**WHAT THE TASK ASKS:**
Print the records below exactly, and do not carry over any picture.

[Source records]
:::

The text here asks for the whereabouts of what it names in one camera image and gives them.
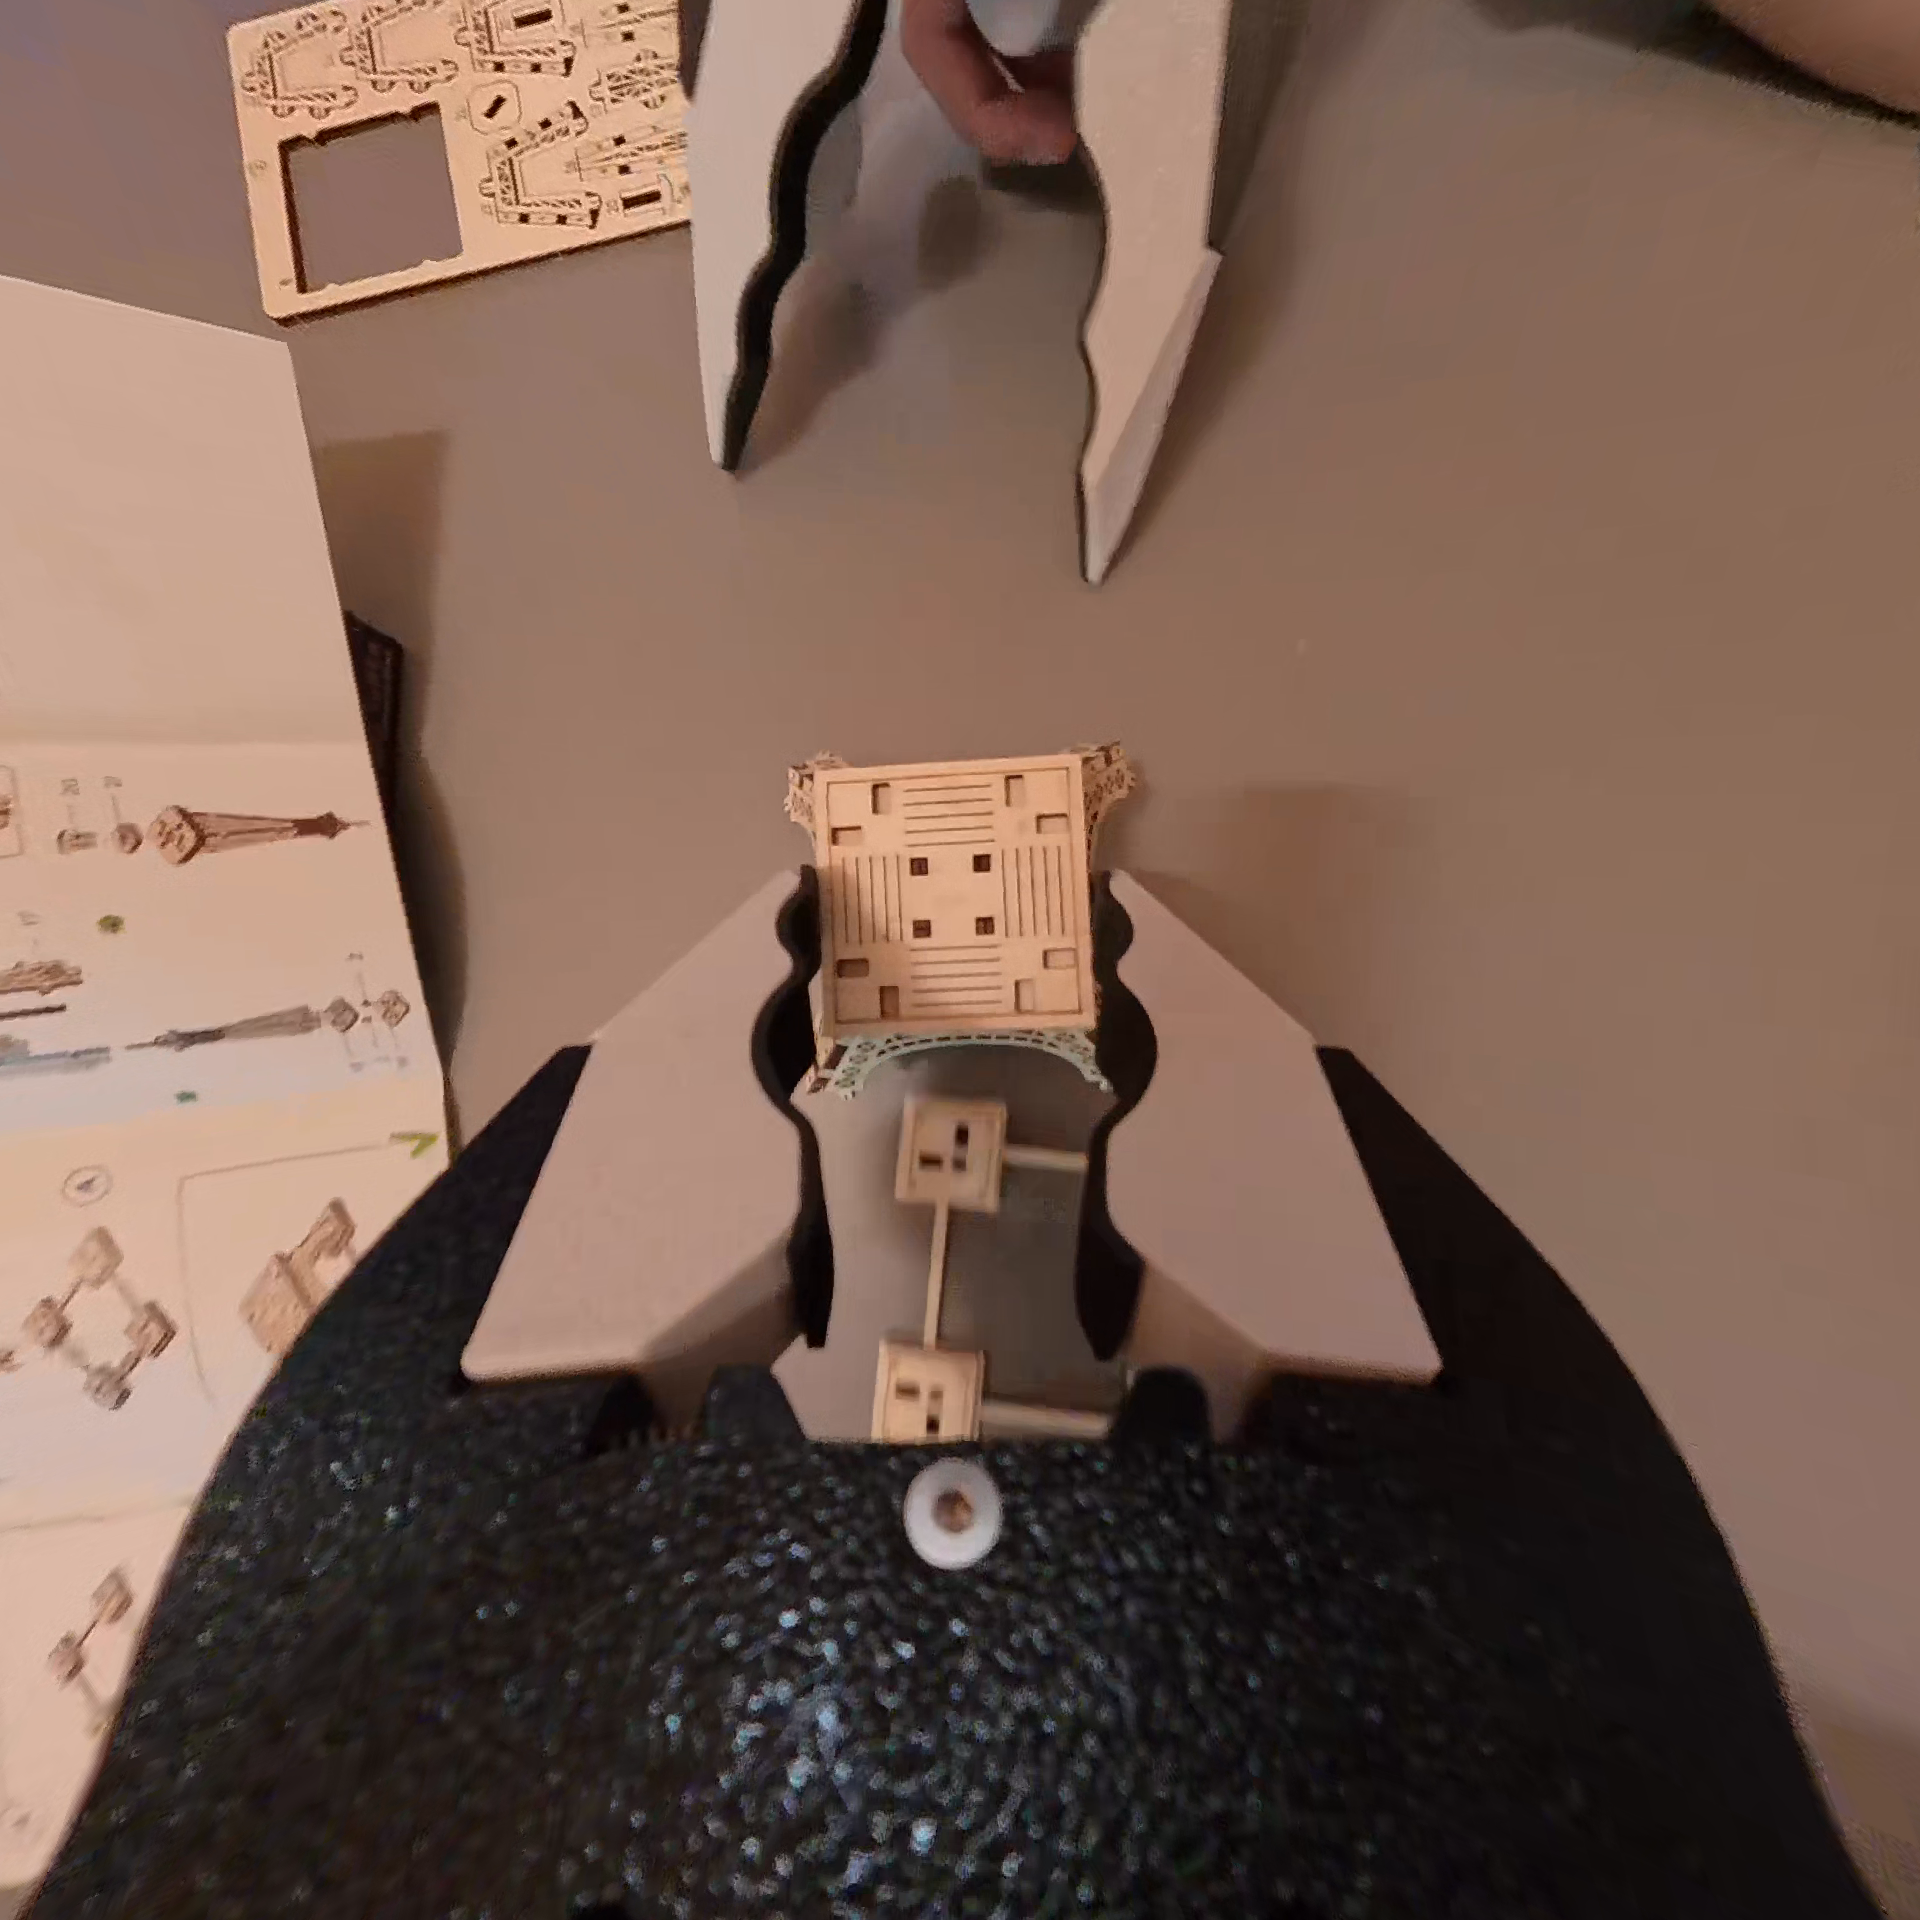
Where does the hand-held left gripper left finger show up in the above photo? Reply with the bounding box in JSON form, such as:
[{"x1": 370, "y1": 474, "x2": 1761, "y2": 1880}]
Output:
[{"x1": 457, "y1": 865, "x2": 840, "y2": 1386}]

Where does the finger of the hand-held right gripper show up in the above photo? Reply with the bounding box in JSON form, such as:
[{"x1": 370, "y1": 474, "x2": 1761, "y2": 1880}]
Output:
[
  {"x1": 689, "y1": 0, "x2": 890, "y2": 476},
  {"x1": 1075, "y1": 0, "x2": 1234, "y2": 587}
]

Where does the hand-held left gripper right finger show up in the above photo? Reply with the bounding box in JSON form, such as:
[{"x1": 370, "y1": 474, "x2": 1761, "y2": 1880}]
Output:
[{"x1": 1075, "y1": 867, "x2": 1447, "y2": 1436}]

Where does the wooden square base frame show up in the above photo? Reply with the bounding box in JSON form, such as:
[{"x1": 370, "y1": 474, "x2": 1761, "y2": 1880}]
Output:
[{"x1": 872, "y1": 1093, "x2": 1127, "y2": 1445}]

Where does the wooden tower arch model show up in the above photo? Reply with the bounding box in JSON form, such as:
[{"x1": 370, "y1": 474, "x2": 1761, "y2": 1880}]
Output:
[{"x1": 785, "y1": 744, "x2": 1139, "y2": 1101}]

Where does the person's right forearm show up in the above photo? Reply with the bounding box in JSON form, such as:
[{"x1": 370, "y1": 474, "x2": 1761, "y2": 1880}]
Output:
[{"x1": 1710, "y1": 0, "x2": 1920, "y2": 114}]

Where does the grey desk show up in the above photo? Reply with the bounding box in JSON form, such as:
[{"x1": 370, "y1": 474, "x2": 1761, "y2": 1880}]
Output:
[{"x1": 0, "y1": 0, "x2": 1920, "y2": 1920}]

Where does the person's right hand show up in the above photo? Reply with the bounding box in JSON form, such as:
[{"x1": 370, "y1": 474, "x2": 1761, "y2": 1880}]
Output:
[{"x1": 901, "y1": 0, "x2": 1087, "y2": 167}]

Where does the wooden laser-cut parts sheet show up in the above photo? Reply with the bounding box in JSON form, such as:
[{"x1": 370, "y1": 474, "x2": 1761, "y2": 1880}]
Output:
[{"x1": 225, "y1": 0, "x2": 695, "y2": 321}]

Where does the paper instruction sheet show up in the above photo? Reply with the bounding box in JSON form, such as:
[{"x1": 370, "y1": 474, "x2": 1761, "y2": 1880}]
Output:
[{"x1": 0, "y1": 275, "x2": 453, "y2": 1863}]

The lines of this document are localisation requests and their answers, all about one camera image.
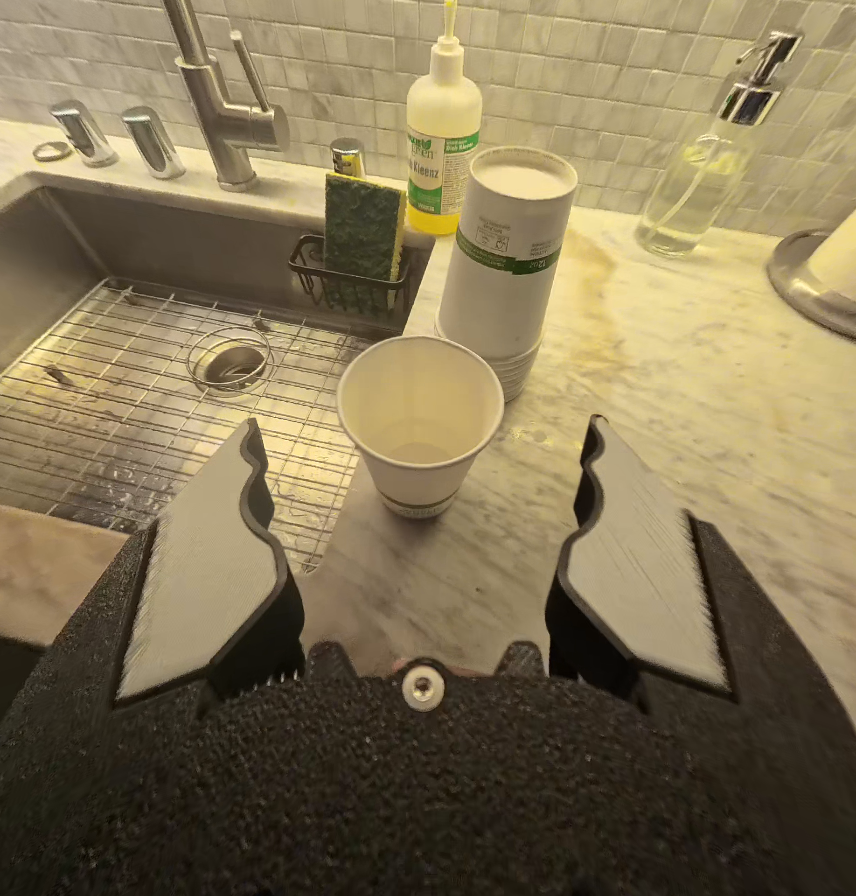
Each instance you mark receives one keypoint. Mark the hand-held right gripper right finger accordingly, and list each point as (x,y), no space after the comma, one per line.
(645,574)

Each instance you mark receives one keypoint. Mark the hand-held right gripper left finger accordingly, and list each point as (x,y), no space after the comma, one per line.
(204,574)

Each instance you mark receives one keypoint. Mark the white paper cup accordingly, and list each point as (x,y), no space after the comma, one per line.
(414,476)

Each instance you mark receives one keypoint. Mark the white marble desk countertop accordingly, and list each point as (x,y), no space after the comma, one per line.
(679,420)

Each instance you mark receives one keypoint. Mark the sink drain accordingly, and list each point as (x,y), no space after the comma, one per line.
(228,367)

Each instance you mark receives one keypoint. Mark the white paper towel roll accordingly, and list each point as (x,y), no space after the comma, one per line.
(791,280)
(847,259)

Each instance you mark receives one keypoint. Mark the stainless steel sink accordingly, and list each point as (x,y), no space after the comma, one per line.
(120,231)

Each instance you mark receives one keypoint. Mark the clear glass soap dispenser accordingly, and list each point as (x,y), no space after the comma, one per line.
(686,203)

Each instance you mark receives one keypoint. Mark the green and yellow sponge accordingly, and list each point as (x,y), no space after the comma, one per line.
(361,224)

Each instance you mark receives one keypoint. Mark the chrome counter knob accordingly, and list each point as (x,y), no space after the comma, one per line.
(347,157)
(85,133)
(153,143)

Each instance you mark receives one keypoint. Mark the stainless steel gooseneck faucet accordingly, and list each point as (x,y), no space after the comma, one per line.
(211,98)

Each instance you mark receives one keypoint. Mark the yellow dish soap bottle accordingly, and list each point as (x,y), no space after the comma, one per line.
(442,105)

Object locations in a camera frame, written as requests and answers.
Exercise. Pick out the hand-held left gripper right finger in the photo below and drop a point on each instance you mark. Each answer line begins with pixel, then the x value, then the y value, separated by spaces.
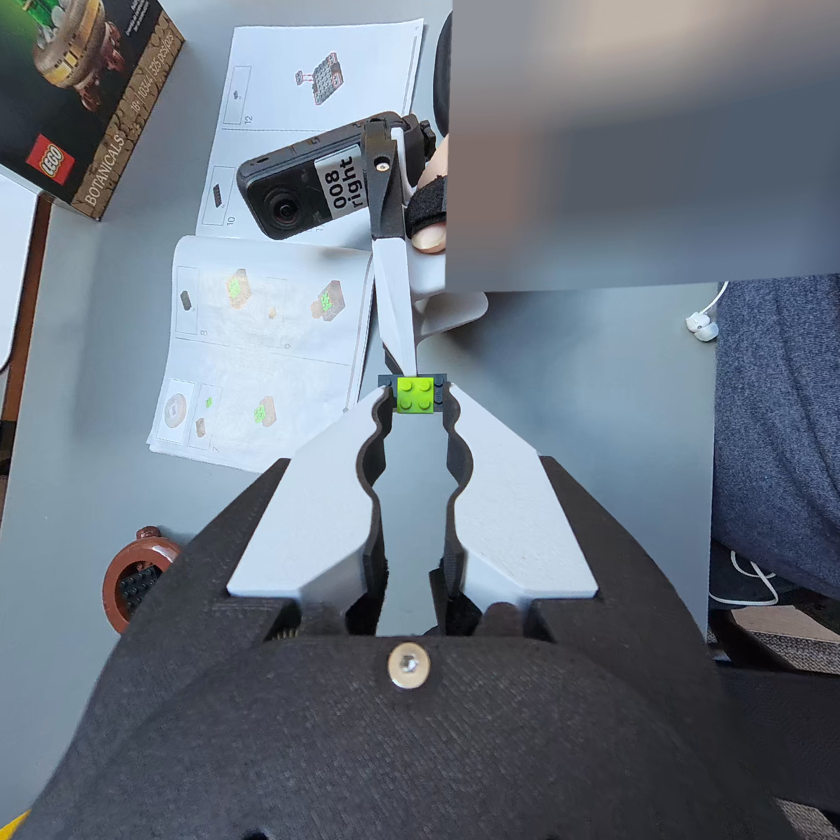
pixel 518 518

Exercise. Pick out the person's right hand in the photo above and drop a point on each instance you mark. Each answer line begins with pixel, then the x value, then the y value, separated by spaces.
pixel 433 164

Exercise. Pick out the black wrist rest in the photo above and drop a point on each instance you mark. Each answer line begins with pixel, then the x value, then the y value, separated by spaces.
pixel 443 72

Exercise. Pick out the open instruction booklet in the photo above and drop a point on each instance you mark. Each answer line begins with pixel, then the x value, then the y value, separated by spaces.
pixel 275 328

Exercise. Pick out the person's navy clothing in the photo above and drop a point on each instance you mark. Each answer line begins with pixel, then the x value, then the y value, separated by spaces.
pixel 781 420

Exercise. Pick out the grey desk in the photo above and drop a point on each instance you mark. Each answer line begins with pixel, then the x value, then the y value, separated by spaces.
pixel 577 367

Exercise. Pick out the black bamboo toy set box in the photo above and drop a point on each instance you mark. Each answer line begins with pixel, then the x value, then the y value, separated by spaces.
pixel 79 98

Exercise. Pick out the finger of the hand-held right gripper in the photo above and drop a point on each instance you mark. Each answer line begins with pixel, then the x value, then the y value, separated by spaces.
pixel 397 308

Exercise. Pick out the white side table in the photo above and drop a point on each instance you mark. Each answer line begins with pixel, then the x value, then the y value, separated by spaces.
pixel 16 262

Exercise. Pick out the brown round toy pot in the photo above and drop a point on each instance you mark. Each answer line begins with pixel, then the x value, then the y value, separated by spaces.
pixel 128 577

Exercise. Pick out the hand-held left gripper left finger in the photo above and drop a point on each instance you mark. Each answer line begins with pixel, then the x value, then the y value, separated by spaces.
pixel 308 512

:::

**RESPONSE BOX:**
The text here asks for the whereabouts of what it names in one camera image and gives them.
Where does the hand-held left gripper left finger show up in the above photo? Reply with the bounding box in JSON form, such as:
[{"x1": 370, "y1": 474, "x2": 1761, "y2": 1880}]
Output:
[{"x1": 457, "y1": 865, "x2": 840, "y2": 1386}]

Where does the finger of the hand-held right gripper show up in the above photo? Reply with the bounding box in JSON form, such as:
[{"x1": 370, "y1": 474, "x2": 1761, "y2": 1880}]
Output:
[
  {"x1": 689, "y1": 0, "x2": 890, "y2": 476},
  {"x1": 1075, "y1": 0, "x2": 1234, "y2": 587}
]

Where does the hand-held left gripper right finger show up in the above photo? Reply with the bounding box in JSON form, such as:
[{"x1": 370, "y1": 474, "x2": 1761, "y2": 1880}]
Output:
[{"x1": 1075, "y1": 867, "x2": 1447, "y2": 1436}]

Where does the wooden square base frame show up in the above photo? Reply with the bounding box in JSON form, such as:
[{"x1": 370, "y1": 474, "x2": 1761, "y2": 1880}]
Output:
[{"x1": 872, "y1": 1093, "x2": 1127, "y2": 1445}]

Where does the wooden tower arch model show up in the above photo? Reply with the bounding box in JSON form, such as:
[{"x1": 370, "y1": 474, "x2": 1761, "y2": 1880}]
Output:
[{"x1": 785, "y1": 744, "x2": 1139, "y2": 1101}]

Where does the person's right forearm show up in the above photo? Reply with the bounding box in JSON form, such as:
[{"x1": 370, "y1": 474, "x2": 1761, "y2": 1880}]
Output:
[{"x1": 1710, "y1": 0, "x2": 1920, "y2": 114}]

Where does the grey desk show up in the above photo? Reply with the bounding box in JSON form, such as:
[{"x1": 370, "y1": 474, "x2": 1761, "y2": 1880}]
Output:
[{"x1": 0, "y1": 0, "x2": 1920, "y2": 1920}]

Where does the person's right hand show up in the above photo? Reply with the bounding box in JSON form, such as:
[{"x1": 370, "y1": 474, "x2": 1761, "y2": 1880}]
Output:
[{"x1": 901, "y1": 0, "x2": 1087, "y2": 167}]

Where does the wooden laser-cut parts sheet show up in the above photo? Reply with the bounding box in JSON form, such as:
[{"x1": 370, "y1": 474, "x2": 1761, "y2": 1880}]
Output:
[{"x1": 225, "y1": 0, "x2": 695, "y2": 321}]

Where does the paper instruction sheet show up in the above photo? Reply with the bounding box in JSON form, such as:
[{"x1": 370, "y1": 474, "x2": 1761, "y2": 1880}]
Output:
[{"x1": 0, "y1": 275, "x2": 453, "y2": 1863}]

The lines of this document are localisation requests and their answers, all about one camera image.
Each instance you mark receives one keypoint. Mark the hand-held right gripper right finger accordingly, and list each point as (x,y), no space after the comma, one per line.
(645,574)

Each instance you mark receives one keypoint. Mark the hand-held right gripper left finger accordingly, and list each point as (x,y), no space after the comma, one per line.
(204,574)

Each instance you mark receives one keypoint. Mark the white paper cup accordingly, and list each point as (x,y), no space after the comma, one per line.
(414,476)

Each instance you mark receives one keypoint. Mark the white marble desk countertop accordingly, and list each point as (x,y), no space after the comma, one per line.
(679,420)

Each instance you mark receives one keypoint. Mark the sink drain accordingly, and list each point as (x,y), no space after the comma, one per line.
(228,367)

Each instance you mark receives one keypoint. Mark the white paper towel roll accordingly, and list each point as (x,y), no space after the comma, one per line.
(791,280)
(847,259)

Each instance you mark receives one keypoint. Mark the stainless steel sink accordingly, and list each point as (x,y), no space after the comma, one per line.
(120,231)

Each instance you mark receives one keypoint. Mark the clear glass soap dispenser accordingly, and list each point as (x,y), no space after the comma, one per line.
(686,203)

Each instance you mark receives one keypoint. Mark the green and yellow sponge accordingly, and list each point as (x,y), no space after the comma, one per line.
(361,224)

Each instance you mark receives one keypoint. Mark the chrome counter knob accordingly, and list each point as (x,y), no space after the comma, one per line.
(347,157)
(85,133)
(153,143)

Each instance you mark receives one keypoint. Mark the stainless steel gooseneck faucet accordingly, and list each point as (x,y), no space after the comma, one per line.
(211,98)

Each instance you mark receives one keypoint. Mark the yellow dish soap bottle accordingly, and list each point as (x,y), no space after the comma, one per line.
(442,105)

Object locations in a camera frame, written as requests and answers.
Exercise. Pick out the hand-held left gripper right finger in the photo below and drop a point on each instance you mark. Each answer line begins with pixel, then the x value, then the y value, separated by spaces.
pixel 518 518

Exercise. Pick out the person's right hand in the photo above and drop a point on each instance you mark. Each answer line begins with pixel, then the x value, then the y value, separated by spaces.
pixel 433 164

Exercise. Pick out the black wrist rest in the photo above and drop a point on each instance you mark. Each answer line begins with pixel, then the x value, then the y value, separated by spaces.
pixel 443 72

Exercise. Pick out the open instruction booklet in the photo above and drop a point on each instance you mark. Each answer line begins with pixel, then the x value, then the y value, separated by spaces.
pixel 275 328

Exercise. Pick out the person's navy clothing in the photo above and drop a point on each instance you mark. Each answer line begins with pixel, then the x value, then the y value, separated by spaces.
pixel 781 420

Exercise. Pick out the grey desk in the photo above and drop a point on each instance you mark. Each answer line begins with pixel, then the x value, then the y value, separated by spaces.
pixel 577 367

Exercise. Pick out the black bamboo toy set box in the photo above and drop a point on each instance you mark. Each answer line begins with pixel, then the x value, then the y value, separated by spaces.
pixel 79 98

Exercise. Pick out the finger of the hand-held right gripper in the photo above and drop a point on each instance you mark. Each answer line begins with pixel, then the x value, then the y value, separated by spaces.
pixel 397 308

Exercise. Pick out the white side table in the photo above and drop a point on each instance you mark. Each answer line begins with pixel, then the x value, then the y value, separated by spaces.
pixel 16 262

Exercise. Pick out the brown round toy pot in the photo above and drop a point on each instance you mark. Each answer line begins with pixel, then the x value, then the y value, separated by spaces.
pixel 128 577

Exercise. Pick out the hand-held left gripper left finger in the photo above and drop a point on each instance you mark. Each answer line begins with pixel, then the x value, then the y value, separated by spaces.
pixel 308 512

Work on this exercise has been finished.